Frequently used economic terms Frequently used economic terms in context with the subject of economics used in our lives everyday. Familiarize yourself with these terms found in this article! Some terms commonly used in Economics: Arbitration: An industrial dispute is considered by an independent organization which makes its decision. The two sides in dispute often agree in advance to be bound by the decision. Assisted Area: An area of a country in which firms can receive financial help. Automation: Mass production using a large amount of machines relative to labour. Average Cost: The cost of producing each unit of output, Total cost divided by the total output. Average Revenue: The revenue received from the sale of each unit of output. Total revenue divided by total output. Average Revenue is same as the price. Balance of Invisibles (Intangible goods): The different between the value of invisible exports and invisible imports. Balance of payment: A record of a country’s monetary transactions with the rest of the world over a period of time. Balance of payment current Account: A record of all the receipts from visible (Tangible goods) and invisible (Intangible goods) exports and payments for visible and invisible imports. Balance of payment deficit: This occurs when the amount paid to other countries is greater than the amount received from them. Balance of Payment surplus: This occurs when receipts are greater than payments. Bank: A business which takes deposits from savers and makes loans to borrowers. Barter: Swopping commodities directly without the use of money.
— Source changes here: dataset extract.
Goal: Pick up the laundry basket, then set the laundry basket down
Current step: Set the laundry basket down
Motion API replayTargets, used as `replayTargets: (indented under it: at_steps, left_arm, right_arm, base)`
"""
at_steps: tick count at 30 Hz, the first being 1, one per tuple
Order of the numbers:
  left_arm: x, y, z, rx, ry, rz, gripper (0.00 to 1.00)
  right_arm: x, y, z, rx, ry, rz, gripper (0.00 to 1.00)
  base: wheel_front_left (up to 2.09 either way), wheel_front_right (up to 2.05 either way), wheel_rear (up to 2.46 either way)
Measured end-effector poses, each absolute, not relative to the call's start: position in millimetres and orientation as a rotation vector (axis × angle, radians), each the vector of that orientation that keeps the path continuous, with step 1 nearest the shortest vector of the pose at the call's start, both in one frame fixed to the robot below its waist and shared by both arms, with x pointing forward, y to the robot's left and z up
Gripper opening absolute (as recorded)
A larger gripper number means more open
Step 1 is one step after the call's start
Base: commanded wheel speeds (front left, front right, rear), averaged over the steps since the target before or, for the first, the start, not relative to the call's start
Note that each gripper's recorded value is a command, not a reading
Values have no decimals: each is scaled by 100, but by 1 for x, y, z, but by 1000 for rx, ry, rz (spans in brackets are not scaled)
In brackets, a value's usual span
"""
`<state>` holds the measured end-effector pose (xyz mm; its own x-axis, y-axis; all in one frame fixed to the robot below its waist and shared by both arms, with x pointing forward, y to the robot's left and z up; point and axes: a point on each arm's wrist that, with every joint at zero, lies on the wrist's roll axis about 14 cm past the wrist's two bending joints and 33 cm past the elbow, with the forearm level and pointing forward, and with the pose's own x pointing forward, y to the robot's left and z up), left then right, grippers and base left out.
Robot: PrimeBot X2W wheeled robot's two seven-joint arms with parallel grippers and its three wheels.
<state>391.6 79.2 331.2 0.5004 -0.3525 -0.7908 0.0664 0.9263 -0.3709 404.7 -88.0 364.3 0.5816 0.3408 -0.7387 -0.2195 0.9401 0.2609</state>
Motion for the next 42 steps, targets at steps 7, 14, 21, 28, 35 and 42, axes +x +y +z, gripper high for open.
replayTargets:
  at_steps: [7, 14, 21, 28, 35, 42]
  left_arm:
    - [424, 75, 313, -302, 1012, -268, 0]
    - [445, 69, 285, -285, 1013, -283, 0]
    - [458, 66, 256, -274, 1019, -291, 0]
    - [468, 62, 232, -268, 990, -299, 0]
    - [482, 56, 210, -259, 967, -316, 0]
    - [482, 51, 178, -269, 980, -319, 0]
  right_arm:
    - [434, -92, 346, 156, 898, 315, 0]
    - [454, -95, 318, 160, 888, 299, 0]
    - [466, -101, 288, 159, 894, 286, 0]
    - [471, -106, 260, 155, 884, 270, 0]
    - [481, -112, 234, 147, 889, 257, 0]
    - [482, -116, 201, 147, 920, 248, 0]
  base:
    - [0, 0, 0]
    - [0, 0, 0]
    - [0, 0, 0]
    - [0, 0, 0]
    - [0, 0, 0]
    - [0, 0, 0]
Birth rate: The number of births per thousand of the population per year. Boom: A period of high economic activity and employment. Break-even: Total costs equal total revenue. Budget: An estimate of the government’s revenue from various sources to meet its expenditure. Building society: A financial institution which accepts deposits from savers and makes loans to borrowers, particularly mortgage loans. Capital: A man-made resource used to produce goods and services. (One of the four factors of production) Cash: Bank notes and coins. Centrally planned economy: An economy where resources are allocated by the state. The planners decided what to produce, how to produce and the system of output allocation. Cheque: A means of transferring a bank deposits from one person to another. Cheque Card: This guarantees payment of the amount of money written on the cheque up to a certain value. Closed ship: A system whereby only members of a given trade union or unions are allowed to work in a particular place of employment. Collective Bargaining: The work force as a whole negotiates on pay and working conditions through its representatives. Comparative Advantage: This exists where there is low opportunity cost of producing a commodity compared with other producers. Complements: Jointly consumed commodities, e.g. Compact discs and compact disc players. Conglomerate: A firm which makes a variety of commodities. Consumer: A person who used goods and services. Corporation Tax: A tax on company profits. Cost-push Inflation: A rise in prices brought about by a rise in costs of production. Cost of production: The cost of producing a given quantity of output.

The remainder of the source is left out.